To advance that mission, Trimble is working to connect disparate data streams through a common, cloud-based ecosystem.

That starts with better connecting Trimble’s broad technology portfolio, which includes transportation management software, fleet telematics, mapping and routing, freight visibility, onboard video and more. Beyond its own technology offerings, Trimble also is integrating products and services provided by its traditional competitors inside this data ecosystem.

“When we drive connection, success looks like helping you become better, faster, safer, cheaper, greener,” Painter said. “It’s about making a positive impact on your business.”
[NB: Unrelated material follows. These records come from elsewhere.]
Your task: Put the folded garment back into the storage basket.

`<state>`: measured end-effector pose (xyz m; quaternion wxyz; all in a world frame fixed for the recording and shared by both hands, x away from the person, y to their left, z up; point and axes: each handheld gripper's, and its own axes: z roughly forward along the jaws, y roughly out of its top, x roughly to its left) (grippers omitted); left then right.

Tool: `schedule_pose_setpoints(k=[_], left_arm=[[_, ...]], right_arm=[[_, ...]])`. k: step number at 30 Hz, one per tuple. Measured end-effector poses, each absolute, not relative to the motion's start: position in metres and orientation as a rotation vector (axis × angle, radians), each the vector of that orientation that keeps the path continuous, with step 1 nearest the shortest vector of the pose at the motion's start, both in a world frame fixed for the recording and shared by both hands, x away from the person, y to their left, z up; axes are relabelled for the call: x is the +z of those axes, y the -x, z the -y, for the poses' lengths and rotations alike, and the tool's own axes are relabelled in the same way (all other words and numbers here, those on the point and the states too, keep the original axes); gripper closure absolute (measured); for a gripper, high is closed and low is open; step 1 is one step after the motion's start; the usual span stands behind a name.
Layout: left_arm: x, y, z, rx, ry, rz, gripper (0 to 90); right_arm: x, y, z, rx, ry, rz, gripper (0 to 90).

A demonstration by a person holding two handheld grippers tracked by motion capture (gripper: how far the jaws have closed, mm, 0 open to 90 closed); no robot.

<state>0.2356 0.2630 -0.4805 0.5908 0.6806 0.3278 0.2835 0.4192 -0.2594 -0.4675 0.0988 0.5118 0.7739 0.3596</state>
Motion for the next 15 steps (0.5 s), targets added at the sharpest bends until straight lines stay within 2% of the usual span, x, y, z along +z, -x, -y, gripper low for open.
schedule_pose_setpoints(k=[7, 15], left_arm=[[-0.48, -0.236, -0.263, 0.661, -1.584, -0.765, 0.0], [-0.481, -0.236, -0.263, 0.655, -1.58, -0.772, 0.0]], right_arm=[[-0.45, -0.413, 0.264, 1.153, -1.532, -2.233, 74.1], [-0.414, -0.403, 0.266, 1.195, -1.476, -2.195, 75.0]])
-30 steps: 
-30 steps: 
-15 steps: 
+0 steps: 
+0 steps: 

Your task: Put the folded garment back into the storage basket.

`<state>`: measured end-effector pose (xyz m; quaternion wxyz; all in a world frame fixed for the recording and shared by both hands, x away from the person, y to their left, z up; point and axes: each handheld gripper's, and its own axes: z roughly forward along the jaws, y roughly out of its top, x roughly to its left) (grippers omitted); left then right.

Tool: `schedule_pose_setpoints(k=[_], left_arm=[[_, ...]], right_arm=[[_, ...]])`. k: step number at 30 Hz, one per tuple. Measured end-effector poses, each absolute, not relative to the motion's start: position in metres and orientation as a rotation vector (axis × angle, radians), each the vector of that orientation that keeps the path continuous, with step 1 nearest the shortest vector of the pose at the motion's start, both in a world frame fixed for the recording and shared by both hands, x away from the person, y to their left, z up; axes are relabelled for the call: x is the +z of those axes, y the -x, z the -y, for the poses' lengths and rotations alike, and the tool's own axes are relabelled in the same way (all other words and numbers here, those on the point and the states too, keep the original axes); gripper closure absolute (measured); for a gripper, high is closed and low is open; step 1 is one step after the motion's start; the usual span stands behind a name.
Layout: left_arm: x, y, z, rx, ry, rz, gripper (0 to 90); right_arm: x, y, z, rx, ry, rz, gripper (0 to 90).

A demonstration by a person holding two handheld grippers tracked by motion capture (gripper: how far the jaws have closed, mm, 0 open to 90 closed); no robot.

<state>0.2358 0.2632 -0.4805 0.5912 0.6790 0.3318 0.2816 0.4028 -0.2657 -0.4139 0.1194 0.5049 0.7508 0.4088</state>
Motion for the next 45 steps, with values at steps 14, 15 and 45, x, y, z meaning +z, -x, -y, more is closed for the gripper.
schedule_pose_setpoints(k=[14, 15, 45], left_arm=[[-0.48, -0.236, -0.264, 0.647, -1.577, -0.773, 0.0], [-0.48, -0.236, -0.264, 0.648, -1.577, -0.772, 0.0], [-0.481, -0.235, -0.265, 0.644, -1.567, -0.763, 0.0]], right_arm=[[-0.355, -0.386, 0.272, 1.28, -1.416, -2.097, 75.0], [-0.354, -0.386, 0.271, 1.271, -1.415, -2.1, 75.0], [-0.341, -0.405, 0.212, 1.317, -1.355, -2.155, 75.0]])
This technology conversion can help transportation companies optimize planning for specific arrival times, guide drivers to the right entry points, minimize wasted time at facilities, boost asset utilization and improve the driver experience, he added.
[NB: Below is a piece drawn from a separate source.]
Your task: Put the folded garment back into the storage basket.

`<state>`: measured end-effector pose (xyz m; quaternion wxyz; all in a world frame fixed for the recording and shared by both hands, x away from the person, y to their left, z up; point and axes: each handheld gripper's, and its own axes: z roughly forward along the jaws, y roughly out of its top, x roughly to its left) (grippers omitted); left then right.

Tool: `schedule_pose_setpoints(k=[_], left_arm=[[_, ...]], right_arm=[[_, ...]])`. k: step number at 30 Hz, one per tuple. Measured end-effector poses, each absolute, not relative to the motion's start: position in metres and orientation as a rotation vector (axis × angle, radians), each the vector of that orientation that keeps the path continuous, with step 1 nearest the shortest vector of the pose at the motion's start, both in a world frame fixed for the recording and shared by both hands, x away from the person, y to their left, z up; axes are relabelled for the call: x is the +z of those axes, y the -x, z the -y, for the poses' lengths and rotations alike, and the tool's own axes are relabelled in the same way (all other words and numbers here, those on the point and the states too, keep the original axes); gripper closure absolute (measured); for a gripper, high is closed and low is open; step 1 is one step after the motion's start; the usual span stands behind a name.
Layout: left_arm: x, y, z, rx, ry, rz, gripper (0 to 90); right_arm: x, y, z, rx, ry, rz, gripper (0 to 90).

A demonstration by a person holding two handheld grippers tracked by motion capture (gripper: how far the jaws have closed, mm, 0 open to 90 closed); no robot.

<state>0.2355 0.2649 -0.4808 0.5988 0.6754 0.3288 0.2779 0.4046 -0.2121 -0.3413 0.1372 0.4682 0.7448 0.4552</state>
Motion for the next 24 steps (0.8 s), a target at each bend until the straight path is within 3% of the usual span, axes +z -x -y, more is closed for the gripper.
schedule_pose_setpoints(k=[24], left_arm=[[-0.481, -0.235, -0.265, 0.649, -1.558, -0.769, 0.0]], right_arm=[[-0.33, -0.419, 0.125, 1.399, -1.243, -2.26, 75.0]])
Exhibit hall at 2023 Trimble conference

Attendees check out vendor exhibits at Trimble Transportation’s Insight Tech Conference and Expo in Las Vegas. (Seth Clevenger/Transport Topics)

Trimble has been expanding the reach and capabilities of its technology through a mix of in-house development work and acquisition.

Since 2020, Trimble has invested more than $2 billion in research and development, Painter said.

“We’re not just talking about innovation, we’re investing in it,” he said.

In April, Trimble completed its purchase of Germany-based software company Transporeon for 1.88 billion euros, marking the largest acquisition in Trimble’s 45-year history.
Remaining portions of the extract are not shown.